■ **INSTRUCTIONS FOR THE TASK**
Show each line from the listing that includes the word "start".

■ **EXERCISE DATA**
::::::

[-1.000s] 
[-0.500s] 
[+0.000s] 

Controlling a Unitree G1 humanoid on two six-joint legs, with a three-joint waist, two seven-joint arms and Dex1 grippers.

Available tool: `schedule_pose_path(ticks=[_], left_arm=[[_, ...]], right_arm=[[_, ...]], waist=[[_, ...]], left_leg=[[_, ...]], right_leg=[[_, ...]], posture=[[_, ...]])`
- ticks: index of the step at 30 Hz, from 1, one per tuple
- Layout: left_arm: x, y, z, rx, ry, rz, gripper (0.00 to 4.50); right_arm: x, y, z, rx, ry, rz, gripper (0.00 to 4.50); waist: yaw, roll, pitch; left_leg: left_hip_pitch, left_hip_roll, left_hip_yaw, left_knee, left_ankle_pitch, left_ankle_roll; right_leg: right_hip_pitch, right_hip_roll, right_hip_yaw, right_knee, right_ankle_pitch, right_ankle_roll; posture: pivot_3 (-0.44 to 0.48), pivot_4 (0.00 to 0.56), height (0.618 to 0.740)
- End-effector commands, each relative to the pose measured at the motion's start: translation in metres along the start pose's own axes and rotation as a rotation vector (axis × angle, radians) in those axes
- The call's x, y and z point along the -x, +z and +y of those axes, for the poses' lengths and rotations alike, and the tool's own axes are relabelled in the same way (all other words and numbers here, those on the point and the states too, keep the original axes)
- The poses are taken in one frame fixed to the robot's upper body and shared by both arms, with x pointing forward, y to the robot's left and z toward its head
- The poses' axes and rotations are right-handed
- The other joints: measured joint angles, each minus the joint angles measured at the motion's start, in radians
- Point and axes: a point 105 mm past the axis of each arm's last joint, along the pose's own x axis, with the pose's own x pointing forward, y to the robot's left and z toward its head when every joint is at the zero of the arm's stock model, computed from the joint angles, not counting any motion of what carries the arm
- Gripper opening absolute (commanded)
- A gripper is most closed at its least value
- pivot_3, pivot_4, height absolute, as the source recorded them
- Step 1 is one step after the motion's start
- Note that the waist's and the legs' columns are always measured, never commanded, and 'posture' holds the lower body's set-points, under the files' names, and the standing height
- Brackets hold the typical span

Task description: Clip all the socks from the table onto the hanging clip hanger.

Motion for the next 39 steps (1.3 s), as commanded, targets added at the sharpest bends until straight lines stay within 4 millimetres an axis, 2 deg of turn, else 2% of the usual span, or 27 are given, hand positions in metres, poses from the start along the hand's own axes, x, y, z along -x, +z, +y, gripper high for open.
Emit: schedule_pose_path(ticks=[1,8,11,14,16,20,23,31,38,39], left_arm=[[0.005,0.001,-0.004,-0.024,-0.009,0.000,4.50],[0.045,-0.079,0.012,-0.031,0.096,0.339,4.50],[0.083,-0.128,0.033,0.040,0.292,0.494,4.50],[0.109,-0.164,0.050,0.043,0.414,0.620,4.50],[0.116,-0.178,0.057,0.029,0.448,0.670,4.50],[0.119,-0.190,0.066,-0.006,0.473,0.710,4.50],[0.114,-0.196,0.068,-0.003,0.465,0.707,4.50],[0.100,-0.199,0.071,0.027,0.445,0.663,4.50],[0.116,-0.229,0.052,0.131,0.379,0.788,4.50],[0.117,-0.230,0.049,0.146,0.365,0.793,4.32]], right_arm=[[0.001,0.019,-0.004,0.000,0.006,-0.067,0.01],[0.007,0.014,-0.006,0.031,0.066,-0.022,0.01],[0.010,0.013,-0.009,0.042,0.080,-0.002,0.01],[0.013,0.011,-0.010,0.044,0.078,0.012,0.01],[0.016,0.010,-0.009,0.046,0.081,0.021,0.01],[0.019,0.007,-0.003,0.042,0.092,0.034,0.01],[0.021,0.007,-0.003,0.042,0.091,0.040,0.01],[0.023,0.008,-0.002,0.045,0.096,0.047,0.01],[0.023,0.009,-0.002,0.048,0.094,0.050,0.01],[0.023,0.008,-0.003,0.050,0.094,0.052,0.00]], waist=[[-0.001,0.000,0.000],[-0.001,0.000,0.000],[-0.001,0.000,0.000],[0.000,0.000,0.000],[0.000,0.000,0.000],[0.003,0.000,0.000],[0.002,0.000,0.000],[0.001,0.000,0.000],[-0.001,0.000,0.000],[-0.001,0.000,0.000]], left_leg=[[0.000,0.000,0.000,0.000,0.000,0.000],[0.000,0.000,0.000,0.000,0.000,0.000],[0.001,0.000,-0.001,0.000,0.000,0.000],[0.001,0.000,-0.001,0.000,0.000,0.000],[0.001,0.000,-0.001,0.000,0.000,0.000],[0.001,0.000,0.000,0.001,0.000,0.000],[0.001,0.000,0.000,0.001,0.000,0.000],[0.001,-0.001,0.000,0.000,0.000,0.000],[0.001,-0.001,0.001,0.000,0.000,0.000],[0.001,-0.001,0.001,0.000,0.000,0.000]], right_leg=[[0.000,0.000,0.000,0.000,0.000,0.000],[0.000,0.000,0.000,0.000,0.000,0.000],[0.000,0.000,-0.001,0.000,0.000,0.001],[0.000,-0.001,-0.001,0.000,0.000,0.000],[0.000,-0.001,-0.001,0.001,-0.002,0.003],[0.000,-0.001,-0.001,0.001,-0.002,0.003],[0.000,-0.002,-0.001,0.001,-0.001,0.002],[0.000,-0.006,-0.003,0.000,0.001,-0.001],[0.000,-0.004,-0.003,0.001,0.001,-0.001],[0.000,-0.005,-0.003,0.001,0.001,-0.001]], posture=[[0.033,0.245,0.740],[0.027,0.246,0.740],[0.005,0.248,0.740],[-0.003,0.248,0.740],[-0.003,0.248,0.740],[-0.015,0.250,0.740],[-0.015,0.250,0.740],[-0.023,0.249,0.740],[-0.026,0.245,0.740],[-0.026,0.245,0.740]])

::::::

■ **RESPONSE TO THE EXERCISE**
- End-effector commands, each relative to the pose measured at the motion's start: translation in metres along the start pose's own axes and rotation as a rotation vector (axis × angle, radians) in those axes
- The other joints: measured joint angles, each minus the joint angles measured at the motion's start, in radians
- Step 1 is one step after the motion's start
Motion for the next 39 steps (1.3 s), as commanded, targets added at the sharpest bends until straight lines stay within 4 millimetres an axis, 2 deg of turn, else 2% of the usual span, or 27 are given, hand positions in metres, poses from the start along the hand's own axes, x, y, z along -x, +z, +y, gripper high for open.

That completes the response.